SoLow Fest review: CatCal]
The festival continues through Sunday.

As part of the 2014 SoLow independent performance festival, I caught the preview Wednesday of the show, CatCal] (that's actually how it's spelled). Check out the remaining SoLow Fest shows through the weekend. Experimental theater and some inevitable strangeness abound. If we're ever to become more adventurous audiences of performance here in Philly, though, these shows are the place to start.
"Together we will experience the practice of being catcalled."
That’s the premise of CatCal], artist Danielle Solomon’s entry into the 2014 SoLow Fest. Like many offerings in the 4-years-old festival, the performance departs the traditional theater space (some fest shows take place in public playgrounds, people’s basements, for an audience of one, etc.) and invites the audience to follow performers around Philadelphia via subway.
CatCal], while unconventional, sometimes uncomfortable and sometimes heavy-handed, does reach toward a significant point: The discomfort of being leered at, followed, shouted at or stared at (whether in a predatory/potentially harmful way or not) is a very real experience of Philadelphia women, and women everywhere.

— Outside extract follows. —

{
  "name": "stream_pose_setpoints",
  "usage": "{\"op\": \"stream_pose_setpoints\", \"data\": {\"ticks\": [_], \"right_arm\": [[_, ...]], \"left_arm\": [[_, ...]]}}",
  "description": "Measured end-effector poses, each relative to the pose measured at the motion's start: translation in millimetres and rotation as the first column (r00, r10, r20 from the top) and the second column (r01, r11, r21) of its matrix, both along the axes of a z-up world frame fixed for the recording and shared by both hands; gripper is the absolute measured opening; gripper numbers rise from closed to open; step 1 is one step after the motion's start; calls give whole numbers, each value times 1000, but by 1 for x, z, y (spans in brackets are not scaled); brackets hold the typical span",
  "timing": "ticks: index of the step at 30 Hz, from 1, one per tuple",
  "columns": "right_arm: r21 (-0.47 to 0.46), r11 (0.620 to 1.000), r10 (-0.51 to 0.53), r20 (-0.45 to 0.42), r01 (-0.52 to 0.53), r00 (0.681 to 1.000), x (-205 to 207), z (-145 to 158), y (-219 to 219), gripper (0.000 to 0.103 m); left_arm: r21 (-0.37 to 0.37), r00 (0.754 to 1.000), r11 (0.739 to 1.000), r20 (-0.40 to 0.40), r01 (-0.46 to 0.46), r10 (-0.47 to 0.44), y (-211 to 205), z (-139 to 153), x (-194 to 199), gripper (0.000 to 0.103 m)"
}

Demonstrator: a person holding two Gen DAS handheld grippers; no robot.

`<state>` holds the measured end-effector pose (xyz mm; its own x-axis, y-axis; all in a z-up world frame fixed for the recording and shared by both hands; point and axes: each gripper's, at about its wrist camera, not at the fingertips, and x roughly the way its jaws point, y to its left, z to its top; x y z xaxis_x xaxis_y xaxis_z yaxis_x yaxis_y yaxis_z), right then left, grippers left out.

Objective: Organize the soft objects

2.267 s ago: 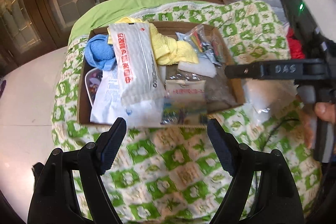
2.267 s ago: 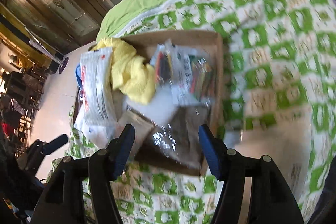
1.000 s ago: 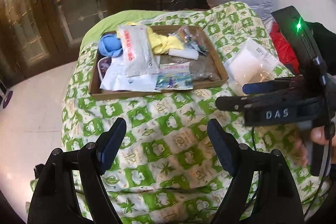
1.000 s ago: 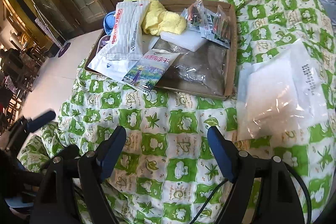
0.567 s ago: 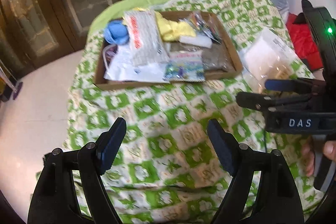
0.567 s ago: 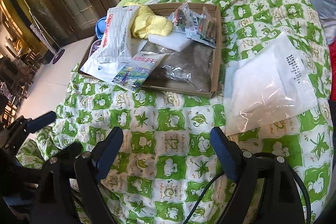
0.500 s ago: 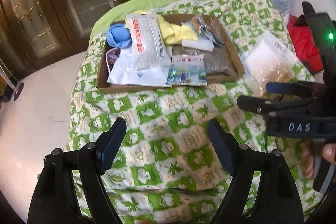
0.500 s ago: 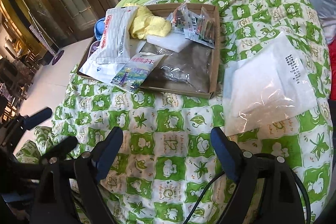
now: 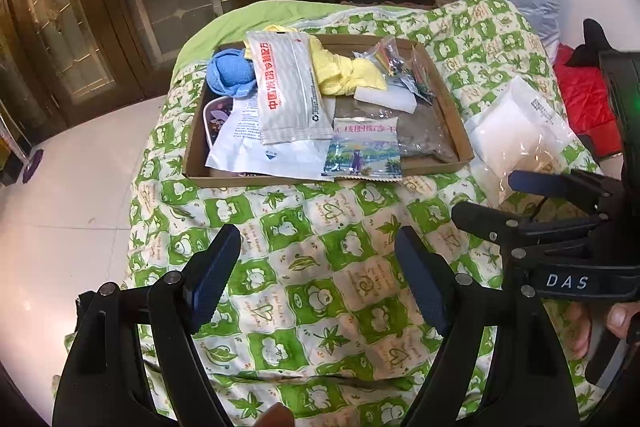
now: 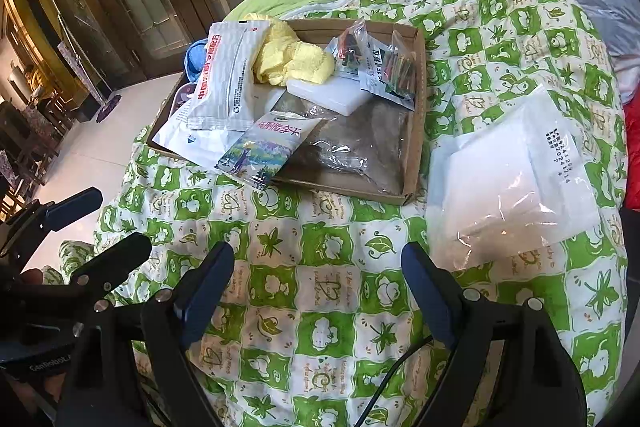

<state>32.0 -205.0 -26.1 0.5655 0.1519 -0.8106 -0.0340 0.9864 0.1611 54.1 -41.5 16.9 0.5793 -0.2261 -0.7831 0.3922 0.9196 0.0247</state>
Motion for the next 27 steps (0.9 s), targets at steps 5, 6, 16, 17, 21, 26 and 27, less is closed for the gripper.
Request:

On Wednesday morning, I met two other spectators — the show is meant for an audience of 10, at the largest — outside the shell of The Divine Lorraine Hotel. We follow Solomon via subway across the city, led by a "tour guide" (you’re provided with subway tokens), where we watch her being followed by a man (part of the performance) on the train, on the streets of Philly and in a vacant parking structure.
Collectively, the audience is a part of Solomon's experience — the audience members talk to one another during the journey, and the performers and audience rode the subway back to the hotel afterward, discussing the performance and learning about one another — and it’s a novel way to encourage audience participation, discussion and community.
The audio component of the tour (you get an iPod to listen to pre-recorded tracks) lets the listener in on Solomon’s inner monologue. On the train, we watch her as her voice on the track says that she feels stared at, like a statue, like a monument people think they can enter, but she says she is "not a building.” Also on the track is a man’s voice, saying “Smile. Smile…you’d be so much prettier if you smiled.” That request, for a woman to smile as she’s walking down the street or going about her business — it’s safe to say that many women have been on the receiving end of that seemingly mild form of street harassment that's an insulting request for a women to look more beautiful to those around her.
We took the train all the way to the 69th Street stop, where Solomon took off running, the man following behind her. We listened to the second track, where though she was out of sight, we could hear her voice as she ran. She was saying things like, “Smile? Why would I just be running down the street smiling? Fuck, are these shorts too short? I should have changed into longer shorts, maybe they’ll stop staring,” etc.
There, we ended up in a (sort of creepy) empty parking structure. Solomon did a kind of dance with a length of colorful reflective wrapping paper, with her follower approaching her from across the lot. That whole “woman being attacked in a desolate parking garage” feeling was a truly disconcerting moment of the tour. It ends with Solomon chasing her follower away, across the lot, and him crumpling to a heap on the ground.
Despite some of the performance imagery being a little convoluted (I wasn't sure how the moment where Solomon and her follower do a synchronized dance on the subway steps together was relevant until Solomon explained her thoughts--it's neat to be able to have a post-show chat with her) CatCal] does two things: It pulls the audience outside its comfort zone, into the very genuine experience of a woman going about her day in Philadelphia, and it allows the spectator to bond with others in discussion, reaction and empathy for the performer.
The show is a very unique way to approach the topic of objectification and street harassment, and is worth checking out, if you're willing to be just as uncomfortable as a viewer as Solomon is being catcalled.